TensorFlow实现ResNet（ResNet 152网络结构的forward耗时检测）

tensorflow

一个面向所有人的开源机器学习框架

项目地址：https://gitcode.com/gh_mirrors/te/tensorflow

免费下载资源

马超的博客

26763人浏览 · 2017-03-23 22:43:01

马超的博客 · 2017-03-23 22:43:01 发布

结构有ResNet 50、ResNet 152、ResNet 200，考虑耗时原因只跑了ResNet 152网络结构的forward。

# coding:UTF-8
"""

Typical use:

   from tensorflow.contrib.slim.nets import resnet_v2

ResNet-101 for image classification into 1000 classes:

   # inputs has shape [batch, 224, 224, 3]
   with slim.arg_scope(resnet_v2.resnet_arg_scope(is_training)):
      net, end_points = resnet_v2.resnet_v2_101(inputs, 1000)

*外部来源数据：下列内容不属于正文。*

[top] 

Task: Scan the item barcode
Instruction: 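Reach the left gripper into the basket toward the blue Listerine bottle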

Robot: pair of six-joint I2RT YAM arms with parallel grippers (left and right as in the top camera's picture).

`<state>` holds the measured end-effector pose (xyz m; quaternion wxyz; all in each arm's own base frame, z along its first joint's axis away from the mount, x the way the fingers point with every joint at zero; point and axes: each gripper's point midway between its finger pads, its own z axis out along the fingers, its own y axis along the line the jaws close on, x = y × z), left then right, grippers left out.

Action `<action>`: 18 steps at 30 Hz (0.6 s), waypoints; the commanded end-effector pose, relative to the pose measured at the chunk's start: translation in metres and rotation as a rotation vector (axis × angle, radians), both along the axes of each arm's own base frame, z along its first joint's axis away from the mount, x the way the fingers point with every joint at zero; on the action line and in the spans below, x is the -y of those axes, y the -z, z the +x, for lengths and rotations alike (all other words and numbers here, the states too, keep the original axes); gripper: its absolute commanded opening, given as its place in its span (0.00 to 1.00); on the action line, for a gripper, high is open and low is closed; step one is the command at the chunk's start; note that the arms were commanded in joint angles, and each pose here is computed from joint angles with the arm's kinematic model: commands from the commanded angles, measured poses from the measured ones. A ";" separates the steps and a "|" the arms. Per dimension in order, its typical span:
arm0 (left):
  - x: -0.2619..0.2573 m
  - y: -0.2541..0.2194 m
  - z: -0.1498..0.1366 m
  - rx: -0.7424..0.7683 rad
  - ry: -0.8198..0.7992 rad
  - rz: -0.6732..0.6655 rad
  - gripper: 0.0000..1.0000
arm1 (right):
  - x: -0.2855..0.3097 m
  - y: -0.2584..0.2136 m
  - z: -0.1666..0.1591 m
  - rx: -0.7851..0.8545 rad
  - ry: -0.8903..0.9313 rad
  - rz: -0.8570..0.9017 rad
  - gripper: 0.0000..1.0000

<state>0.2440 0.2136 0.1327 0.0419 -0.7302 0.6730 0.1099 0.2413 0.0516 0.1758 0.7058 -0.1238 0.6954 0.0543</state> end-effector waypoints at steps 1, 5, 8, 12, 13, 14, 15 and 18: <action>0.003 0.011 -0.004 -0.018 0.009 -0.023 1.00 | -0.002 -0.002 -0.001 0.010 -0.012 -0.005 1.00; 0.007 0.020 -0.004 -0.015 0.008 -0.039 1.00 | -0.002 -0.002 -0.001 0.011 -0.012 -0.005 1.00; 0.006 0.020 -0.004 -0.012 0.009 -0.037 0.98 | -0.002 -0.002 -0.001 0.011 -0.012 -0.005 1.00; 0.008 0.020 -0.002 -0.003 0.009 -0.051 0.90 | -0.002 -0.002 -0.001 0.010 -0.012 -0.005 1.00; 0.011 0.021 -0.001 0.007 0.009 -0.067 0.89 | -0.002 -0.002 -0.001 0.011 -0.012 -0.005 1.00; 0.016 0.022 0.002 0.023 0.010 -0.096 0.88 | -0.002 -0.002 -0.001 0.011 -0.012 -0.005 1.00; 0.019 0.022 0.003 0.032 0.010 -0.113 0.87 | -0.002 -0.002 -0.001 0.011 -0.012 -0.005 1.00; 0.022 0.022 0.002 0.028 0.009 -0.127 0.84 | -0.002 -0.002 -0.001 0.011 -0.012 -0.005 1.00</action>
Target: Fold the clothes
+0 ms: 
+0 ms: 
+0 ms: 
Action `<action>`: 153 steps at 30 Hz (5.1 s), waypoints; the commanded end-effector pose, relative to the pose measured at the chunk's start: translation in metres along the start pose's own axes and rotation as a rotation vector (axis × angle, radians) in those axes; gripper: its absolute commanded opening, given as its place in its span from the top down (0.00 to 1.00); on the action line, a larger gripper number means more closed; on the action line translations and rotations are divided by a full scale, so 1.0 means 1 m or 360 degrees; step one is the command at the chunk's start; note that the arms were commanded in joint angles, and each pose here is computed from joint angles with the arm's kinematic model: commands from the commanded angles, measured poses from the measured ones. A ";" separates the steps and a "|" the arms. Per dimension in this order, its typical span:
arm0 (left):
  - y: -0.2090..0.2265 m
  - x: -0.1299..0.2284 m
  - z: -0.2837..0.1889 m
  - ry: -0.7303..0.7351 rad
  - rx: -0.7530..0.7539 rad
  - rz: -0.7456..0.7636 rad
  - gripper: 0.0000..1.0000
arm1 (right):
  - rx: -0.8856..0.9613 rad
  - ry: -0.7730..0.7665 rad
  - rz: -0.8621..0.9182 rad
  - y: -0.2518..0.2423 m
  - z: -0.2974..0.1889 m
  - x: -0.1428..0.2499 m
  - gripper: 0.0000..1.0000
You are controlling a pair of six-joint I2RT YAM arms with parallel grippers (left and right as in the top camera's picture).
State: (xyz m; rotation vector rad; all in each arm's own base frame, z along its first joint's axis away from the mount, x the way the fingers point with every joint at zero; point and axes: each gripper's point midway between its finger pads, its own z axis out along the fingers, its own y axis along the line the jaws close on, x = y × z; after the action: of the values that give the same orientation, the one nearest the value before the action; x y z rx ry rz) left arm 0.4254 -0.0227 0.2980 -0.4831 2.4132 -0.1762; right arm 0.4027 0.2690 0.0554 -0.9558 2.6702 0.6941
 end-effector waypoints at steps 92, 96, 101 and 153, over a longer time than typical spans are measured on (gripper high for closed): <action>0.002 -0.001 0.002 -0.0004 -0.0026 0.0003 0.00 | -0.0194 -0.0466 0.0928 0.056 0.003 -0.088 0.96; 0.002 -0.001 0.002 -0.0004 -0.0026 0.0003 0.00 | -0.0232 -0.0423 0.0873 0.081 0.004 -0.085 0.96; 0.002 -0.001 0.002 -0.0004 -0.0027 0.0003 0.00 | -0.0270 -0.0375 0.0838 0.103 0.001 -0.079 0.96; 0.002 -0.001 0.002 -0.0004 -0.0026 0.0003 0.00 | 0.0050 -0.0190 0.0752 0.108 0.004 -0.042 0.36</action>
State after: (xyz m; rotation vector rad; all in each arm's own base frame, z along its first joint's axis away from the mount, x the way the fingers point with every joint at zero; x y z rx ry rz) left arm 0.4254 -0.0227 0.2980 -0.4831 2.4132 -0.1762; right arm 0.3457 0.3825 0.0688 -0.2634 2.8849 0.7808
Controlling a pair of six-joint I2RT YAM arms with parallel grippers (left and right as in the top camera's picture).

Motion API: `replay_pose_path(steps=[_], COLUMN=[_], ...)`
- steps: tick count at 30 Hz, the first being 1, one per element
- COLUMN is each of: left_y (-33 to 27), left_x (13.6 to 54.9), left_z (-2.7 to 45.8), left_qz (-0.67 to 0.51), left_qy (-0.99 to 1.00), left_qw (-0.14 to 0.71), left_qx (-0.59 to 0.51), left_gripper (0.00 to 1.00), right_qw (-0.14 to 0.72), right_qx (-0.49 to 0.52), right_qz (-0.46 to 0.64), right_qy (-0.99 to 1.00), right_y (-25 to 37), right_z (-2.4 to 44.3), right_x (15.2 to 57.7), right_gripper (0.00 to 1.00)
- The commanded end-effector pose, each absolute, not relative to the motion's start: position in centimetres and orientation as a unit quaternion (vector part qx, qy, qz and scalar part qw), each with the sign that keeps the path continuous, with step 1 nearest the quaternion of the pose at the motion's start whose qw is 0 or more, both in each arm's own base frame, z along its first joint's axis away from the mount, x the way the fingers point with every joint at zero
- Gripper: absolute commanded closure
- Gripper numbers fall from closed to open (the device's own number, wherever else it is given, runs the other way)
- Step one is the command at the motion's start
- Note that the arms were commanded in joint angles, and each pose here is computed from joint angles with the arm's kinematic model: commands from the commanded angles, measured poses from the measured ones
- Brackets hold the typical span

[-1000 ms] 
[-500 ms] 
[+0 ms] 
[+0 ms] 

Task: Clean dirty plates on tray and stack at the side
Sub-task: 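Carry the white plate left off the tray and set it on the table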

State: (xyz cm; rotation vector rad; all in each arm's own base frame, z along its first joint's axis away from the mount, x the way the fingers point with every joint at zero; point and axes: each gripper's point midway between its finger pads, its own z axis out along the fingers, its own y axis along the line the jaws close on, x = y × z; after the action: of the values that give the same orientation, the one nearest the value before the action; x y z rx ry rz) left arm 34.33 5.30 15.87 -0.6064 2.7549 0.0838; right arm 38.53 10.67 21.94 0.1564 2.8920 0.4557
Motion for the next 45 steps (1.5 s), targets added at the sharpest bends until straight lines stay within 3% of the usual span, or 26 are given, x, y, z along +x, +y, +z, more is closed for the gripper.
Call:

ResNet-101 for semantic segmentation into 21 classes:

   # inputs has shape [batch, 513, 513, 3]
   with slim.arg_scope(resnet_v2.resnet_arg_scope(is_training)):
      net, end_points = resnet_v2.resnet_v2_101(inputs,
                                                21,
                                                global_pool=False,
                                                output_stride=16)
"""
import collections # 原生的collections库
import tensorflow as tf
slim = tf.contrib.slim # 使用方便的contrib.slim库来辅助创建ResNet



class Block(collections.namedtuple('Block', ['scope', 'unit_fn', 'args'])):
  '''
  使用collections.namedtuple设计ResNet基本模块组的name tuple，并用它创建Block的类
  只包含数据结构，不包含具体方法。
  定义一个典型的Block，需要输入三个参数：
  scope：Block的名称
  unit_fn：ResNet V2中的残差学习单元 
  args：Block的args。
  '''


########定义一个降采样的方法########
def subsample(inputs, factor, scope=None): 
  """Subsamples the input along the spatial dimensions.
  Args:
    inputs: A `Tensor` of size [batch, height_in, width_in, channels].
    factor: The subsampling factor.（采样因子）
    scope: Optional variable_scope.

  Returns:
    output: 如果factor为1，则不做修改直接返回inputs；如果不为1，则使用
    slim.max_pool2d最大池化来实现，通过1*1的池化尺寸，stride作步长，实
    现降采样。
  """
  if factor == 1:
    return inputs
  else:
    return slim.max_pool2d(inputs, [1, 1], stride=factor, scope=scope)


########创建卷积层########
def conv2d_same(inputs, num_outputs, kernel_size, stride, scope=None): 
  """
  Args:
    inputs: A 4-D tensor of size [batch, height_in, width_in, channels].
    num_outputs: An integer, the number of output filters.
    kernel_size: An int with the kernel_size of the filters.
    stride: An integer, the output stride.
    rate: An integer, rate for atrous convolution.
    scope: Scope.

  Returns:
    output: A 4-D tensor of size [batch, height_out, width_out, channels] with
      the convolution output.
  """
  if stride == 1:
    return slim.conv2d(inputs, num_outputs, kernel_size, stride=1,
                       padding='SAME', scope=scope)
  else: # 如果不为1，则显式的pad zero，pad zero总数为kernel_size - 1
    #kernel_size_effective = kernel_size + (kernel_size - 1) * (rate - 1)
    pad_total = kernel_size - 1
    pad_beg = pad_total // 2
    pad_end = pad_total - pad_beg
    inputs = tf.pad(inputs, # 对输入变量进行补零操作
                    [[0, 0], [pad_beg, pad_end], [pad_beg, pad_end], [0, 0]])
    # 因为已经进行了zero padding，所以只需再使用一个padding模式为VALID的slim.conv2d创建这个卷积层
    return slim.conv2d(inputs, num_outputs, kernel_size, stride=stride,
                       padding='VALID', scope=scope)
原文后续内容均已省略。